__Task__: Read through the data and report every line in which the word "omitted" occurs.

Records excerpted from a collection
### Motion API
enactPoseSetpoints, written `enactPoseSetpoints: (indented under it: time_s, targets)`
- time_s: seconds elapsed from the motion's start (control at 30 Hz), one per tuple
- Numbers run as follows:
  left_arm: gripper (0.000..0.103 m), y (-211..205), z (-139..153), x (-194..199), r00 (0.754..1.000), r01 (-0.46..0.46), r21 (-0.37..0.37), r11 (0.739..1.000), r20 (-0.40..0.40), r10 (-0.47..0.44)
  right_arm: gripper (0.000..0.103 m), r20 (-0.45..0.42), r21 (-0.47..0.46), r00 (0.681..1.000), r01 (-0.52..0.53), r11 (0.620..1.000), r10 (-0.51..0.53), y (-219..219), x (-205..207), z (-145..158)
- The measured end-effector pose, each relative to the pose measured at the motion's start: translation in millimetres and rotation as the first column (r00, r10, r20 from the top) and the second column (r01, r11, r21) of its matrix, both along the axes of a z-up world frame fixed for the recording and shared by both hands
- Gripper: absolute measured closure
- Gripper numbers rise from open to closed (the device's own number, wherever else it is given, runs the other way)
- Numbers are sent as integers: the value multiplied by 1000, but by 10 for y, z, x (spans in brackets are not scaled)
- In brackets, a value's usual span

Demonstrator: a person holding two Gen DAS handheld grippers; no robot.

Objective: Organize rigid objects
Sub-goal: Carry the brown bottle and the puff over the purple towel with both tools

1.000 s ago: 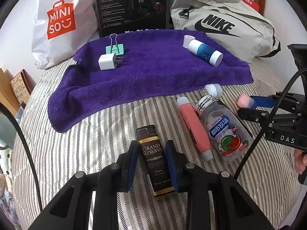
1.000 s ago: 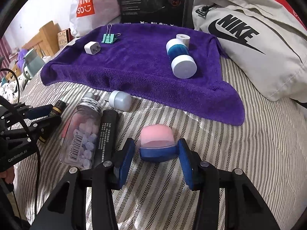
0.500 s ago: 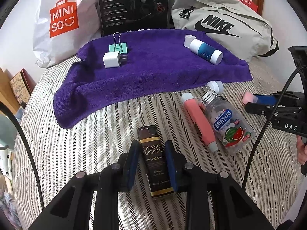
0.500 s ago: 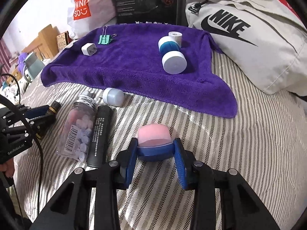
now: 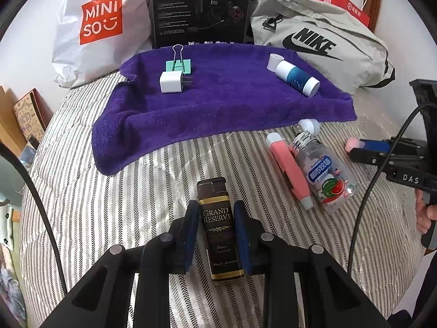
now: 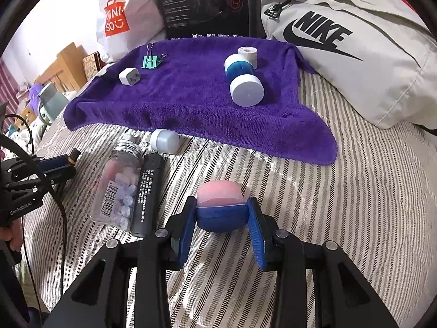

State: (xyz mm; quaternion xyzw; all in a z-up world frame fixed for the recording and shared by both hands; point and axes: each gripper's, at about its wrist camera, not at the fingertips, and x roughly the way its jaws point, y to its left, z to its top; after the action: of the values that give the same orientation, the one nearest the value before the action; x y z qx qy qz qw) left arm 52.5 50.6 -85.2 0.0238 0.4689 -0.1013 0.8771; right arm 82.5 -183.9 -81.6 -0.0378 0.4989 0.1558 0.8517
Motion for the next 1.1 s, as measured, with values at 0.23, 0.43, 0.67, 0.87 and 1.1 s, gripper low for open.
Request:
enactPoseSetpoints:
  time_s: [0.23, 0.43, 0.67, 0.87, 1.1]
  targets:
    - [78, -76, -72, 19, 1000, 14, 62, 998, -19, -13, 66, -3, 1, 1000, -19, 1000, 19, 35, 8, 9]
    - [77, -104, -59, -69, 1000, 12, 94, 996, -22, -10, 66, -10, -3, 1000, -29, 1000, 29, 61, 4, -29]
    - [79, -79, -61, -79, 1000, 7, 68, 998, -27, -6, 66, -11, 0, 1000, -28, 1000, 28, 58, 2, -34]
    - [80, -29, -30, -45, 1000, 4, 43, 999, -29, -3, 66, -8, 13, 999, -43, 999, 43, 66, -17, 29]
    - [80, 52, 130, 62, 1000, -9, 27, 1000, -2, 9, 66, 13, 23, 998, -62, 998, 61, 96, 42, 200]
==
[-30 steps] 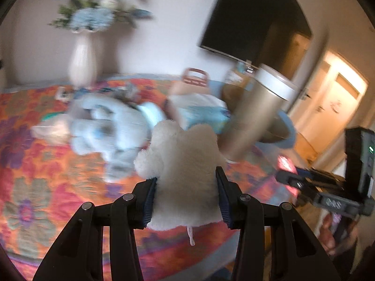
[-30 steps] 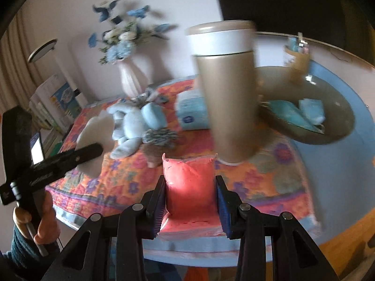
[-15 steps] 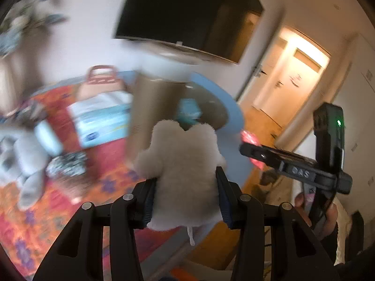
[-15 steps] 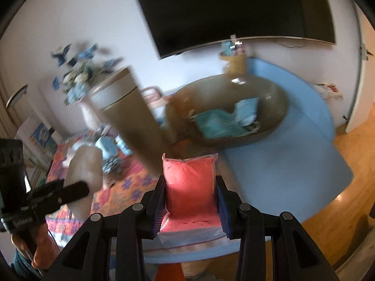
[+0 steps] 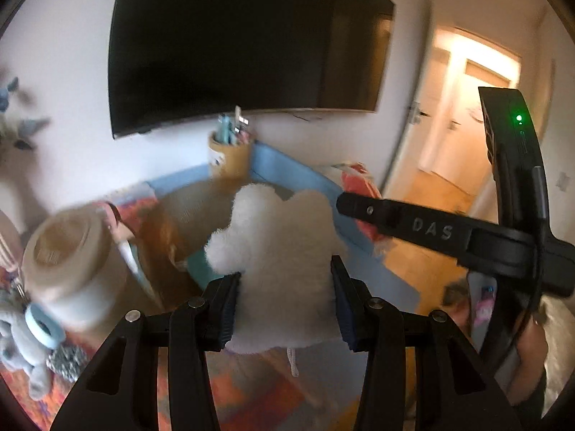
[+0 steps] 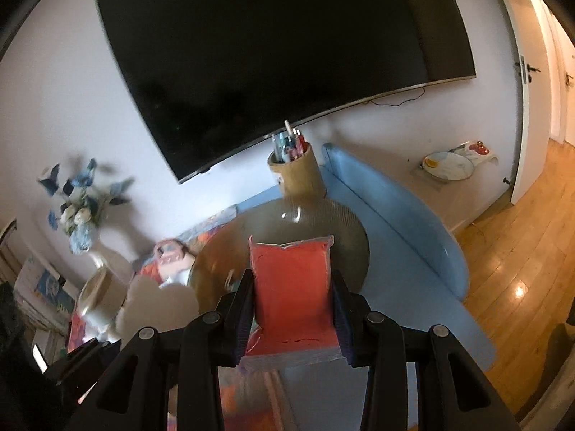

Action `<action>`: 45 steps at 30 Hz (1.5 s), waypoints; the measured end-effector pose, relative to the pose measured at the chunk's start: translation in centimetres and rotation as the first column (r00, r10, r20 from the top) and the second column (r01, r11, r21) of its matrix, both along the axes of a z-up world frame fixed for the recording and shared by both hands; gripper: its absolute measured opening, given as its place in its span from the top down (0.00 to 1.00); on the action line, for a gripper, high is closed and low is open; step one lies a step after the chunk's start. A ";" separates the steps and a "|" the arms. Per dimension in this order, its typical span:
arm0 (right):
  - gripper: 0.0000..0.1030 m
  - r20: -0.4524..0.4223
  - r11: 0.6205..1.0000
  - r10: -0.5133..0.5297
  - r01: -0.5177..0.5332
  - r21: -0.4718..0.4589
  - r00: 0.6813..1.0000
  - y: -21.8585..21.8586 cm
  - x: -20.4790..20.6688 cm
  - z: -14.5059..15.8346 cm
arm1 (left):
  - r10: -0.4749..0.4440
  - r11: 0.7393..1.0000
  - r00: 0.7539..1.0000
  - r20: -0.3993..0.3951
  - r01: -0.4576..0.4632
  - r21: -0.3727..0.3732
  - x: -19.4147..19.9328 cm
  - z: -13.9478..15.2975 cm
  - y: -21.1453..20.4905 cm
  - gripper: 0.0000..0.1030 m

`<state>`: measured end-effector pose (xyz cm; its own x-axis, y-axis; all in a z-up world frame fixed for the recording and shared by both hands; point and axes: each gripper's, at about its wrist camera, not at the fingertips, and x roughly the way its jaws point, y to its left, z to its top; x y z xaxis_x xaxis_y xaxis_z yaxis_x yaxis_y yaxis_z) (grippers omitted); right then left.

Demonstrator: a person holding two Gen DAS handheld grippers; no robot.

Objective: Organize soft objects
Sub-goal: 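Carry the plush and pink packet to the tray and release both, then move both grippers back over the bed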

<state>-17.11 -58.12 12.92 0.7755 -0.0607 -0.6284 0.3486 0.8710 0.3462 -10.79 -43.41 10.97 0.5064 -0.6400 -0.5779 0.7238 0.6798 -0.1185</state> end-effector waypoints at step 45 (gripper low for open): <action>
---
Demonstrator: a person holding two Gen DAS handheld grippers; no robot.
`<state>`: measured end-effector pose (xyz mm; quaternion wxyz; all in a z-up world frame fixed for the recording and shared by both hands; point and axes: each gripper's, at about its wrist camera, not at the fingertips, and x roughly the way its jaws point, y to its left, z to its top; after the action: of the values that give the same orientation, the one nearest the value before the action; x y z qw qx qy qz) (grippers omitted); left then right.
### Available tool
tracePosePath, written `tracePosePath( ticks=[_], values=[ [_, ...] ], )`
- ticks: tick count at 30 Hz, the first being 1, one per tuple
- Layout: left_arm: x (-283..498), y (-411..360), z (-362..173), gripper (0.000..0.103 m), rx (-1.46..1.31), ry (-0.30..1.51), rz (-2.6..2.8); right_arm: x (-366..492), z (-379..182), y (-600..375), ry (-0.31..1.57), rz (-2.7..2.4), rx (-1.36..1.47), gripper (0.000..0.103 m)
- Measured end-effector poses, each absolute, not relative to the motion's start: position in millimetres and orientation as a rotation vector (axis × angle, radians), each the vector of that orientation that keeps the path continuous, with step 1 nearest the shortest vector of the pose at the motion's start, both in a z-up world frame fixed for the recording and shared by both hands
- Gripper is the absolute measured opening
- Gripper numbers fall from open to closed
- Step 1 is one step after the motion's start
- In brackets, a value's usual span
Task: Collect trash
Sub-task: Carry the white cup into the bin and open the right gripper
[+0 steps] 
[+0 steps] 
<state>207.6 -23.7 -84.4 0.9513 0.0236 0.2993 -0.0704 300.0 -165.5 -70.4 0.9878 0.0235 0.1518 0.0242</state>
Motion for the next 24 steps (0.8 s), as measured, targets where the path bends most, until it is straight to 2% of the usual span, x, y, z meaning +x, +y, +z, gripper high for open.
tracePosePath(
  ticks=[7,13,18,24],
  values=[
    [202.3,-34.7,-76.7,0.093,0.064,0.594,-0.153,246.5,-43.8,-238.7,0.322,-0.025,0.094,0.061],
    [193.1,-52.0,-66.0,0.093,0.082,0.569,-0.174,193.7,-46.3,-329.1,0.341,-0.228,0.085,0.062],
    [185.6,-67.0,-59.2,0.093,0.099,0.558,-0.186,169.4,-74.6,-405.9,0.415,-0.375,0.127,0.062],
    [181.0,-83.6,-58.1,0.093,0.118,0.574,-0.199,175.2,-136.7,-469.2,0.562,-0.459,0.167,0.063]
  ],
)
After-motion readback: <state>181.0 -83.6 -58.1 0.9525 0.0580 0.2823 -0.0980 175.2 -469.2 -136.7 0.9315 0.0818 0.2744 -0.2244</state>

__Response__:
`<state>`: measured end-effector pose (xyz cm; its own x-axis, y-axis; all in a z-up world frame fixed for the recording and shared by both hands; point and axes: each gripper's, at about its wrist camera, not at the fingertips, and x roughly the way its jaws point, y to its left, z to its top; x y z xaxis_x xaxis_y xaxis_z yaxis_x yaxis_y yaxis_z) (grippers omitted); right then left.
`<state>`: measured end-effector pose (xyz mm; quaternion wxyz; all in a z-up world frame fixed for the recording and shared by both hands; point and axes: each gripper's, at about its wrist camera, not at the fingertips, and x roughly the way its jaws point, y to its left, z to its top; after the action: of the values that give the same orientation, the one nearest the value before the action; x y z qw qx qy qz) (grippers omitted); left then right.

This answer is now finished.